Olas de color carmesí, ruedan sin cesar
siempre igual que ayer, y mañana siempre como hoy,
estrellándose contra las alheñadas rocas,
su cruel vaivén desatando la mortal venganza.
El plebeyo oprimido lucha por respirar
su vida se mece con violencia, el trinca el coy
reparten su decadencia y ahogan todas las aspiraciones
arrebatatando sin piedad hasta la última migaja de sus bocas,
y dejan la playa desolada, y en ella como al naúfrago, la esperanza...
La elite en los confines impermeables de sus ocultos imperios,
silenciosos resguardan sus credos, sus rituales, sus orgías, sus misterios.
En el coliseo del mundo, las bestias sonríen, contemplando nación contra nación,
su sed con sus juegos de sangre no los sacian, y apetecen por más,
mas no hay ni una sola plegaria, ni una sola oración.
Los desamparados buscan refugio de la lluvia hirviente;
no hay quien se preocupe, quien provée por sus vástagos
que en la miseria moran con el alma que ya nada siente,
mientras los opulentes les dan la espalda y se duermen;
velando por ellos, la apatía;
y si en ellos fuese a despertar el remordimiento,
que tragedia, si siendo demasiado tarde, en vano sería.

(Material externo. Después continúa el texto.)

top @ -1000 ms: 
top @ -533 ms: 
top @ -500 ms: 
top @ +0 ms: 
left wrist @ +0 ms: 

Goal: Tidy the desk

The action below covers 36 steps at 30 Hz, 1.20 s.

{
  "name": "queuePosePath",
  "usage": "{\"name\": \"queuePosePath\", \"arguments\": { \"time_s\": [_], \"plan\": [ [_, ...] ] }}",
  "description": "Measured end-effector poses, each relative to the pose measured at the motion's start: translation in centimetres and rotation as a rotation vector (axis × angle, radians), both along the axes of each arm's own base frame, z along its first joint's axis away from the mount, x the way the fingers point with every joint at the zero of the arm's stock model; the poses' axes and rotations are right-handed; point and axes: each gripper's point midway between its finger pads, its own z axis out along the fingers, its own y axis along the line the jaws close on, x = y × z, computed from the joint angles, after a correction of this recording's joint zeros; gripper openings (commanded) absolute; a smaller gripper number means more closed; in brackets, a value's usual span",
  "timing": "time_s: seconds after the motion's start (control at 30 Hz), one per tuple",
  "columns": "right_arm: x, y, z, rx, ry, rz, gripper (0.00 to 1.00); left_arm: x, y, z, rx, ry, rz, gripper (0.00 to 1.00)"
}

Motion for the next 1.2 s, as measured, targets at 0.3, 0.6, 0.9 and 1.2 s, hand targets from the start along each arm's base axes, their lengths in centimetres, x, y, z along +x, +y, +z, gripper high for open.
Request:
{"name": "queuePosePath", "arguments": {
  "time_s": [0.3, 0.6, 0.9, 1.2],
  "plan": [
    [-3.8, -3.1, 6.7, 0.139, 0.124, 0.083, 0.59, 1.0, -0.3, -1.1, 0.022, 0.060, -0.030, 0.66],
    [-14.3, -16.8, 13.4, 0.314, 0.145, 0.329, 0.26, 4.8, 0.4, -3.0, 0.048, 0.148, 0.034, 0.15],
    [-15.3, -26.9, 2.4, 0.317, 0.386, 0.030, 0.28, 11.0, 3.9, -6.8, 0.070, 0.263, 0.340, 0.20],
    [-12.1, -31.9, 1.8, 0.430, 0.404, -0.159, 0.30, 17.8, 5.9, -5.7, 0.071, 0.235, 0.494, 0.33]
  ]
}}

¿Acaso hay ultraje más grave para el ser humano,
que el delito que comete el hermano contra su hermano?
¡Ya todas las palabras han sido escritas!
- quizás con el tiempo, también serán leídas.
...En un profundo hoyo en un desierto de color carmesí
donde hasta el tiempo y la luz desvanecen
yacen los muertos con su olor putrefacto,
sus cuerpos tan fríos como el hielo:
el de la desesperada madre y su demacrado hijo que un mar lloró,
sus brazos, sus piernas, ya no se estremecen;
sus almas perdidas - cedieron sus vidas;
y sus tiezas manos todavía se estrechan hacia el cielo:
para agarrar el iluso sueño - que ya se fugó.